I haven’t read it. I’ve heard it’s good though.
Re editors, I think Emacs followed by Cursive is the most popular. Personally I like Cursive, but I spent a couple of years in the C# mines so my ‘ew ide’-ness is not high.
I’d say it’s probably a lot easier to start with Cursive.
👍 to Cursive. Atom is pretty good too. a lot of people will naturally say emacs+cider and vim+vim fireplace, the former probably the experience having the most energy behind it.
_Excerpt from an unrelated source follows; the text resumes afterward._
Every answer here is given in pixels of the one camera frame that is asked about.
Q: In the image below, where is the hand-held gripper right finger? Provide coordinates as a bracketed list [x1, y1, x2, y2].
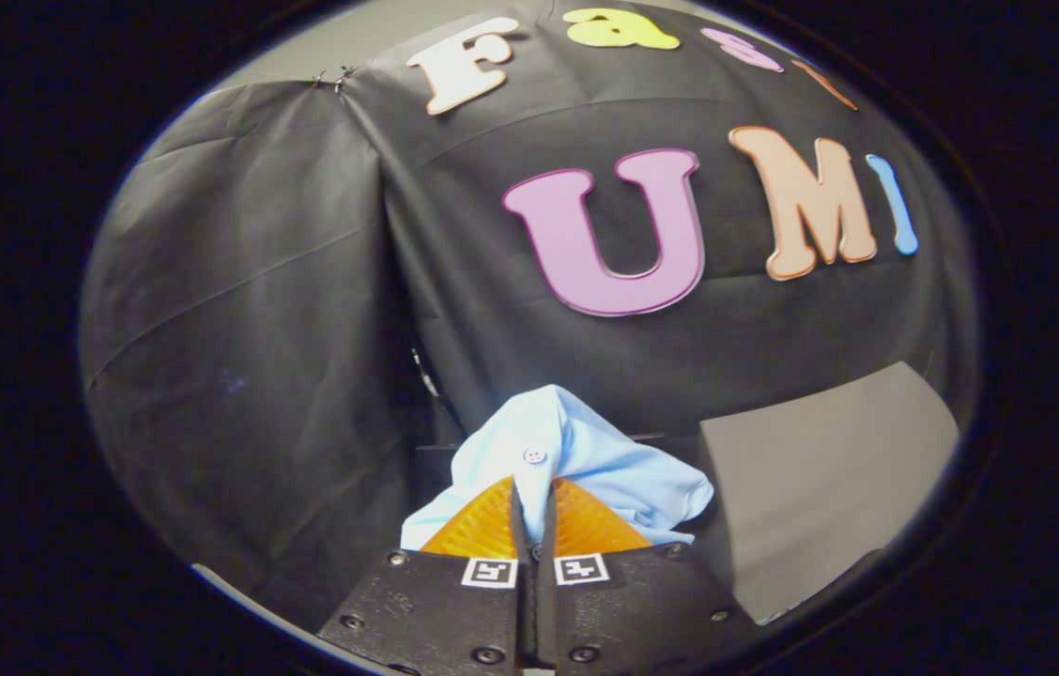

I have used IntelliJ Idea in a previous life so Cursive looks interesting. I’ve been resisting the urge to jump into either Emacs or Vim mainly due to the perceived fairly steep learning curve and investment required. I really like using Sublime for my Rails work, but I feel like the tooling for Clojure just isn’t there and is quite important. I’ll go check out Cursive, but it's good to know Atom is a viable option too — I’ve been waiting for it to mature before considering moving to it from Sublime as I heard some horror stories about it deleting files off disk in the early days.
@raspygold eh, Atom has long been stable and has outpaced Sublime in just about every way, except startup time and battery usage.
@gerred Ok, sounds like I should have another look at Atom too, I haven’t had a look at it since very soon after it launched.
the sublime clojure creator made proto-repl
, here’s a great setup guide: https://gist.github.com/jasongilman/d1f70507bed021b48625
frankly i’m moving to atom/vscode because I’m sick of keeping my vim config in a sane place.
Great, thanks @gerred.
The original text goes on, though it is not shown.